PROBLEM DESCRIPTION: The answer must be every line of the records below that contains the word "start", copied out.

RECORDS TO PROCESS:
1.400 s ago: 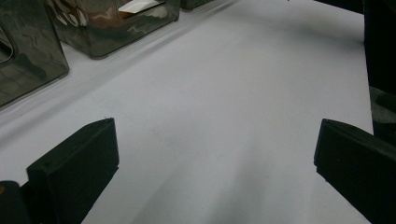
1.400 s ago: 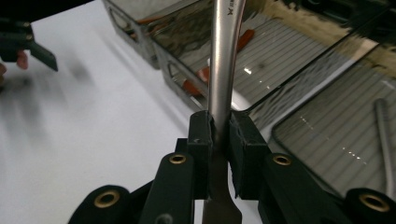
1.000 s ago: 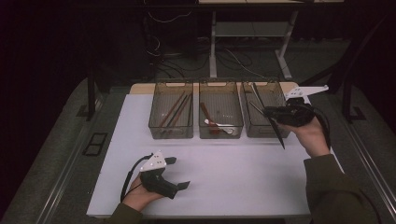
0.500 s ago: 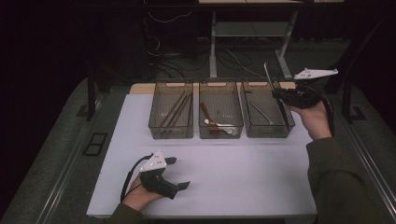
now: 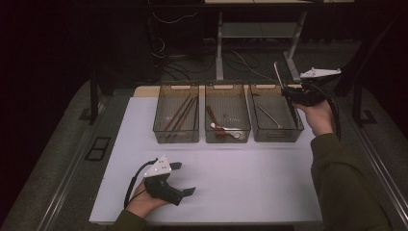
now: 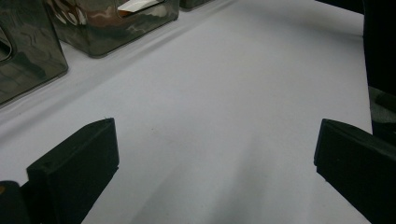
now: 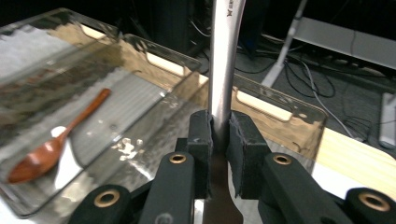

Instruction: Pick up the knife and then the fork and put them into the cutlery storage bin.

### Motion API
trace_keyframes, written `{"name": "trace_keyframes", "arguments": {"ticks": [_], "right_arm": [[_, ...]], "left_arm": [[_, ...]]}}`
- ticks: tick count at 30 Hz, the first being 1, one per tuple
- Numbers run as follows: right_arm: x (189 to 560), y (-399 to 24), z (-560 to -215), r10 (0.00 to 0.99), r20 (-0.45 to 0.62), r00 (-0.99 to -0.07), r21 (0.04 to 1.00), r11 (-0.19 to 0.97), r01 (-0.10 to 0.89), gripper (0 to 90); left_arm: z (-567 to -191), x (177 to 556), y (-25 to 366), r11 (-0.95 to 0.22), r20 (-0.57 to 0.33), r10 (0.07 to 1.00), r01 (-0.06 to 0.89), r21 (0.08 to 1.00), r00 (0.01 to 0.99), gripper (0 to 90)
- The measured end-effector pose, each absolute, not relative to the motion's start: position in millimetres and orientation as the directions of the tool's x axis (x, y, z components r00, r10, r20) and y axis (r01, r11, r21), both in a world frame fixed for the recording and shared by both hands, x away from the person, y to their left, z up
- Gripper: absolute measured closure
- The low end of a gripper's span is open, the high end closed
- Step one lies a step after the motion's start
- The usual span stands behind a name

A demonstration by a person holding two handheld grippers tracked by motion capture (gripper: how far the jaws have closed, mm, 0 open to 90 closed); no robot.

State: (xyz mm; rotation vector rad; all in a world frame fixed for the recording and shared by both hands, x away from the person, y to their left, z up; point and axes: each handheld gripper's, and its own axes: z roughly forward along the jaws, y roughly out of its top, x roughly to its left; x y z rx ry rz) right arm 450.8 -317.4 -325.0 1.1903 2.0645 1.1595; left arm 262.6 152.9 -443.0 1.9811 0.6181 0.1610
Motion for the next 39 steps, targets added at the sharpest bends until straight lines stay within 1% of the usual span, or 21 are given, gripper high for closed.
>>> {"name": "trace_keyframes", "arguments": {"ticks": [4,11,14,21,29,33,35,37,39], "right_arm": [[456,-319,-330,0.872,-0.012,-0.489,0.846,0.27,0.459,79.0],[465,-319,-337,0.871,0.0,-0.492,0.844,0.264,0.467,79.0],[467,-318,-344,0.871,-0.009,-0.491,0.829,0.281,0.483,79.0],[468,-320,-364,0.87,0.011,-0.494,0.801,0.288,0.524,79.0],[473,-313,-376,0.853,0.014,-0.521,0.761,0.329,0.559,78.8],[475,-307,-380,0.837,-0.009,-0.547,0.735,0.377,0.564,78.5],[476,-303,-383,0.833,-0.004,-0.554,0.724,0.384,0.573,77.6],[477,-300,-385,0.829,-0.003,-0.56,0.717,0.392,0.577,80.3],[478,-298,-385,0.829,-0.002,-0.559,0.718,0.39,0.576,77.6]], "left_arm": [[-443,263,154,-0.36,-0.148,0.487,0.352,0.864,0.861,0.0],[-443,263,155,-0.355,-0.152,0.491,0.356,0.865,0.858,0.0],[-443,262,156,-0.352,-0.154,0.493,0.358,0.865,0.856,0.0],[-443,262,157,-0.356,-0.153,0.492,0.358,0.863,0.857,0.0],[-444,262,156,-0.359,-0.155,0.49,0.361,0.861,0.858,0.0],[-444,262,157,-0.359,-0.155,0.489,0.36,0.861,0.858,0.0],[-444,262,157,-0.358,-0.156,0.491,0.361,0.861,0.857,0.0],[-444,261,157,-0.357,-0.156,0.49,0.361,0.862,0.858,0.0],[-443,261,157,-0.357,-0.155,0.489,0.358,0.863,0.859,0.0]]}}
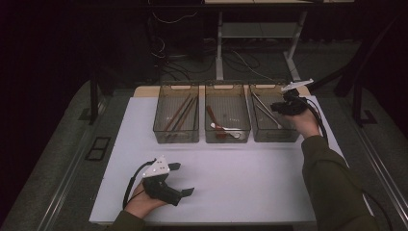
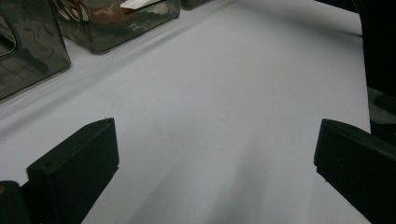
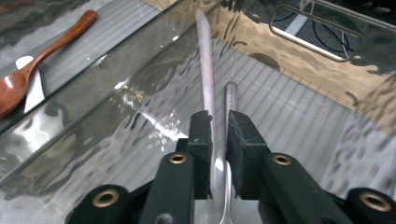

TASK RESULT:
- The measured end-effector pose, each absolute, not relative to the motion's start: position in millimetres and orientation as the directions of the tool's x axis (x, y, z components r00, r10, r20) and y axis (r01, r11, r21), both in a world frame fixed for the recording and shared by both hands, x away from the person, y to their left, z up
- Step one lies a step after the motion's start

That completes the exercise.